According to the State Bank of Pakistan (SBP), Pakistan has made a significant improvement in attracting foreign direct investment (FDI) during the first half of the current fiscal year (FY). The FDI inflows in the first half of the current FY jumps 68.3 per cent in comparison to the figures in the same period last year. The increase in FDI means that the government is succeeding in making Pakistan an attractive place of investment for foreign businesses. Pakistan Tehreek-e-Insaf (PTI) rightly deserves appreciation for this. The government’s focused efforts, to bring about reforms and positive impacts in the ease of doing business area, are bearing fruits in the form of an increase in FDI. Hopefully, the government policies will see further improvements, and, as a result, more FDI inflows will come to the national kitty in the future.
That much said it is, however, essential for the government to make more and more sectors attractive for foreign investments. Since, the significant chunk of this year investments was concentrated in two major sectors, i.e., telecommunication and power and electrical machinery sectors.
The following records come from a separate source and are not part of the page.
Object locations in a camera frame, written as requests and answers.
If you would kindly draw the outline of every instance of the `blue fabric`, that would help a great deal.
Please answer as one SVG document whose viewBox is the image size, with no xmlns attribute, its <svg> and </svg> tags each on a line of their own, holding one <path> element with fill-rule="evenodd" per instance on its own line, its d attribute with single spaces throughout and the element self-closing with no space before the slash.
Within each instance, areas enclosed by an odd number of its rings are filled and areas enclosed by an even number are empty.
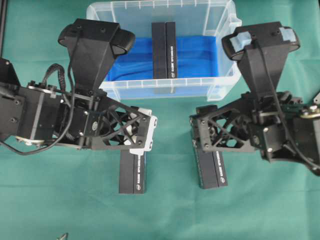
<svg viewBox="0 0 320 240">
<path fill-rule="evenodd" d="M 179 78 L 218 76 L 216 37 L 177 37 L 176 47 Z M 152 39 L 140 37 L 127 55 L 118 57 L 106 81 L 152 78 Z"/>
</svg>

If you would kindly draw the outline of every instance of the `green fabric surface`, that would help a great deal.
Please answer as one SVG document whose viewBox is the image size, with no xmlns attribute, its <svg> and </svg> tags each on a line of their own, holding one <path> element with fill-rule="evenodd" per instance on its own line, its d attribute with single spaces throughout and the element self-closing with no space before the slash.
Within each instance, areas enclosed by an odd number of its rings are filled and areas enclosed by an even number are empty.
<svg viewBox="0 0 320 240">
<path fill-rule="evenodd" d="M 88 0 L 9 0 L 3 57 L 23 86 L 49 65 L 67 68 L 61 30 L 85 18 Z M 281 21 L 301 48 L 290 53 L 278 86 L 305 102 L 320 91 L 317 0 L 236 0 L 243 25 Z M 56 84 L 56 76 L 50 78 Z M 248 87 L 241 79 L 219 106 Z M 320 238 L 320 178 L 303 165 L 269 164 L 256 153 L 224 153 L 229 186 L 199 188 L 189 115 L 204 97 L 124 101 L 158 117 L 147 155 L 147 192 L 118 194 L 118 151 L 55 147 L 18 156 L 0 147 L 0 236 L 11 240 L 311 240 Z M 11 138 L 9 143 L 19 146 Z"/>
</svg>

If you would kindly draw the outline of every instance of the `transparent storage box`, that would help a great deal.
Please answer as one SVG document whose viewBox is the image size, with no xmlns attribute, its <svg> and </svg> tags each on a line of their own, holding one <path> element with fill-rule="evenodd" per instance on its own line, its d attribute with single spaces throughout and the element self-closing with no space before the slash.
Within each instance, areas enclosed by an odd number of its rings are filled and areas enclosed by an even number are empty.
<svg viewBox="0 0 320 240">
<path fill-rule="evenodd" d="M 86 17 L 120 23 L 122 29 L 133 32 L 136 38 L 151 38 L 153 22 L 175 22 L 177 38 L 215 37 L 217 76 L 104 81 L 100 88 L 117 101 L 199 96 L 206 96 L 208 101 L 219 101 L 241 76 L 236 63 L 227 58 L 221 43 L 222 37 L 233 33 L 242 24 L 232 0 L 96 2 L 88 7 Z"/>
</svg>

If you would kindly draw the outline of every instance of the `cable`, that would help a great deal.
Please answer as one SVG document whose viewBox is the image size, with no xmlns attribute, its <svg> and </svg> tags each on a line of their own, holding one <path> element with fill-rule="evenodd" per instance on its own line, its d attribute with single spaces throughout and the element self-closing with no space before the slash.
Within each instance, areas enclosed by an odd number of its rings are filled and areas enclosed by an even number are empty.
<svg viewBox="0 0 320 240">
<path fill-rule="evenodd" d="M 48 70 L 46 71 L 43 79 L 42 79 L 42 84 L 47 86 L 47 80 L 53 74 L 55 71 L 58 71 L 58 81 L 60 85 L 61 91 L 66 90 L 66 80 L 65 80 L 65 69 L 63 66 L 60 64 L 54 63 L 52 64 Z"/>
<path fill-rule="evenodd" d="M 40 148 L 40 149 L 37 149 L 37 150 L 33 150 L 33 151 L 27 151 L 27 152 L 19 151 L 19 150 L 15 149 L 14 147 L 10 146 L 9 144 L 5 143 L 4 141 L 0 140 L 0 144 L 3 145 L 4 147 L 6 147 L 7 149 L 9 149 L 10 151 L 12 151 L 12 152 L 14 152 L 16 154 L 19 154 L 19 155 L 23 155 L 23 156 L 37 154 L 37 153 L 40 153 L 40 152 L 43 152 L 43 151 L 46 151 L 46 150 L 52 148 L 62 138 L 64 138 L 64 136 L 68 132 L 68 130 L 69 130 L 70 126 L 71 126 L 72 120 L 73 120 L 74 109 L 75 109 L 75 86 L 74 86 L 73 79 L 72 79 L 72 76 L 71 76 L 71 65 L 72 65 L 72 62 L 73 62 L 73 59 L 74 59 L 74 55 L 75 55 L 75 52 L 76 52 L 76 49 L 77 49 L 77 46 L 78 46 L 80 33 L 81 33 L 81 31 L 77 32 L 75 46 L 74 46 L 74 48 L 72 50 L 72 53 L 71 53 L 71 56 L 70 56 L 70 62 L 69 62 L 69 65 L 68 65 L 68 70 L 67 70 L 68 80 L 70 82 L 70 87 L 71 87 L 71 107 L 70 107 L 69 117 L 68 117 L 68 122 L 66 124 L 66 127 L 64 128 L 64 130 L 61 133 L 61 135 L 56 140 L 54 140 L 54 142 L 52 142 L 50 145 L 48 145 L 46 147 L 43 147 L 43 148 Z"/>
<path fill-rule="evenodd" d="M 287 124 L 287 121 L 286 121 L 286 118 L 285 118 L 285 114 L 281 109 L 280 102 L 279 102 L 279 99 L 278 99 L 278 95 L 277 95 L 274 83 L 272 82 L 272 79 L 271 79 L 271 76 L 270 76 L 270 72 L 269 72 L 269 69 L 268 69 L 268 66 L 267 66 L 267 61 L 266 61 L 266 58 L 265 58 L 265 54 L 264 54 L 259 42 L 256 40 L 255 43 L 257 44 L 258 49 L 260 51 L 260 54 L 261 54 L 261 57 L 262 57 L 262 62 L 263 62 L 263 65 L 264 65 L 264 68 L 265 68 L 265 71 L 266 71 L 266 74 L 267 74 L 267 77 L 268 77 L 268 81 L 269 81 L 269 84 L 270 84 L 270 87 L 271 87 L 272 95 L 273 95 L 273 98 L 274 98 L 275 107 L 276 107 L 276 110 L 277 110 L 277 112 L 279 114 L 280 120 L 282 122 L 285 134 L 286 134 L 289 142 L 291 143 L 291 145 L 293 146 L 294 150 L 296 151 L 296 153 L 299 155 L 299 157 L 302 160 L 304 160 L 306 163 L 310 164 L 313 168 L 316 168 L 316 169 L 320 170 L 320 165 L 317 165 L 314 162 L 312 162 L 311 160 L 309 160 L 299 150 L 299 148 L 296 145 L 296 142 L 294 141 L 293 137 L 291 136 L 289 128 L 288 128 L 288 124 Z"/>
</svg>

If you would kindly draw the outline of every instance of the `bolt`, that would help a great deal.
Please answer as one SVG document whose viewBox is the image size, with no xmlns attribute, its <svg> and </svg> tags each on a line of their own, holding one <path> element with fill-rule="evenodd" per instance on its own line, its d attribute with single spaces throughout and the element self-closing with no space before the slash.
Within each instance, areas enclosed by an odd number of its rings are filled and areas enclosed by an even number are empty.
<svg viewBox="0 0 320 240">
<path fill-rule="evenodd" d="M 14 118 L 14 117 L 11 117 L 11 118 L 10 118 L 10 122 L 11 122 L 12 124 L 16 124 L 16 123 L 18 122 L 18 120 L 17 120 L 16 118 Z"/>
<path fill-rule="evenodd" d="M 312 106 L 309 107 L 309 109 L 310 109 L 312 112 L 316 111 L 317 108 L 318 108 L 317 105 L 312 105 Z"/>
</svg>
Many untouched sectors can be attractive areas for FDI, chemicals, pharmaceutical and fertilizer; oil and gas; and banking and finance, to name a few.
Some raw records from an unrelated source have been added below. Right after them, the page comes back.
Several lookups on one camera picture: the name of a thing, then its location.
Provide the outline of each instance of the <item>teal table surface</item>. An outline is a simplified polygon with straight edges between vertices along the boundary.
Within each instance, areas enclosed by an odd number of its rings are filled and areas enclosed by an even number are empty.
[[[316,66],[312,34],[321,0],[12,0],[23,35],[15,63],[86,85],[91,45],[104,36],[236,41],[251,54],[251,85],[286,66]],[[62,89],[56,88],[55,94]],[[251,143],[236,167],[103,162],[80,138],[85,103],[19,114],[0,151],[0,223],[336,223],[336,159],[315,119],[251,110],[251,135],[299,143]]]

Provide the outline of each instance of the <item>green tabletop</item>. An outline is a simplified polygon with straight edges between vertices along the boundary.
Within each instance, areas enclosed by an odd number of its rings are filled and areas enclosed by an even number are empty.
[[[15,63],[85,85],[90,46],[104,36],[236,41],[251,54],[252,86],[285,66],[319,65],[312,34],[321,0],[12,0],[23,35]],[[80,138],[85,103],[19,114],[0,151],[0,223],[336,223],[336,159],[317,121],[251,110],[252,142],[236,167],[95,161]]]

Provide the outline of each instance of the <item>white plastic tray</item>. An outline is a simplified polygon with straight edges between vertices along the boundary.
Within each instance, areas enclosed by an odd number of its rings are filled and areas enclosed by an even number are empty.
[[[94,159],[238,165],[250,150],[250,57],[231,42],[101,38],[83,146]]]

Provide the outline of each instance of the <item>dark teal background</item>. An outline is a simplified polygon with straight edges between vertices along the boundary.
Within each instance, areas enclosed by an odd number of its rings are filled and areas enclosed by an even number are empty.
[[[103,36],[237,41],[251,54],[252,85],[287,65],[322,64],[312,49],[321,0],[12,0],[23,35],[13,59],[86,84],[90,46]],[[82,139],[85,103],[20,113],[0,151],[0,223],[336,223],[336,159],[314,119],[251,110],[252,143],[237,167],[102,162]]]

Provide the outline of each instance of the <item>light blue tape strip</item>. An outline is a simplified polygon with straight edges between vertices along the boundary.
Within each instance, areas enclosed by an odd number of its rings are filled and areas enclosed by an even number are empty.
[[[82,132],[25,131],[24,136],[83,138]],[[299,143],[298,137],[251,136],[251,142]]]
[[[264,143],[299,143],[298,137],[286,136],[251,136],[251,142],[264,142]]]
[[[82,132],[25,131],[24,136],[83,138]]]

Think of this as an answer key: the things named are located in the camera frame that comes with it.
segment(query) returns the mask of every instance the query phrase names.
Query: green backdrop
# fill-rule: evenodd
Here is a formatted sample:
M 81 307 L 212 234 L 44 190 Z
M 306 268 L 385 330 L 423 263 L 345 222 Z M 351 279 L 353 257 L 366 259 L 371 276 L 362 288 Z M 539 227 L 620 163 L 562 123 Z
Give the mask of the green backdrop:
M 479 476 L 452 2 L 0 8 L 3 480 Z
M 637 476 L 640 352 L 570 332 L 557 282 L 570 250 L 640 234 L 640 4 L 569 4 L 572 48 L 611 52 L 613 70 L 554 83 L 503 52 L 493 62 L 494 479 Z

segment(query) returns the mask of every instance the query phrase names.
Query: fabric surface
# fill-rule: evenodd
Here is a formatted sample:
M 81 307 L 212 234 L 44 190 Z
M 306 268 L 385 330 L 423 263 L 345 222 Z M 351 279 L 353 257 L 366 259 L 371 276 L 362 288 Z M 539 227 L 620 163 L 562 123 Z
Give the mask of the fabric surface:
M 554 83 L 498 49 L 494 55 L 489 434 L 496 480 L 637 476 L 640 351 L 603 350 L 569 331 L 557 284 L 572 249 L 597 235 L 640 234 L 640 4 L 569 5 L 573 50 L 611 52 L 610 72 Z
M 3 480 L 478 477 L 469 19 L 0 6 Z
It is correct that significant improvements in the country’s overall macroeconomic environment and sound policies have helped attract relatively large inflows of FDI in Pakistan in the first half of the current FY. However, the government has to travel a long distance, especially in going up further on ease of doing business index. Perhaps, this government is well aware of the fact that a conducive investment climate is a must for attracting foreign investment by providing a more facilitative institutional, policy and regulatory environment for businesses to operate. Expectantly, the increase in FDI will boost the government’s morale, and it will enhance its efforts to attract more foreign capital inflows in the country.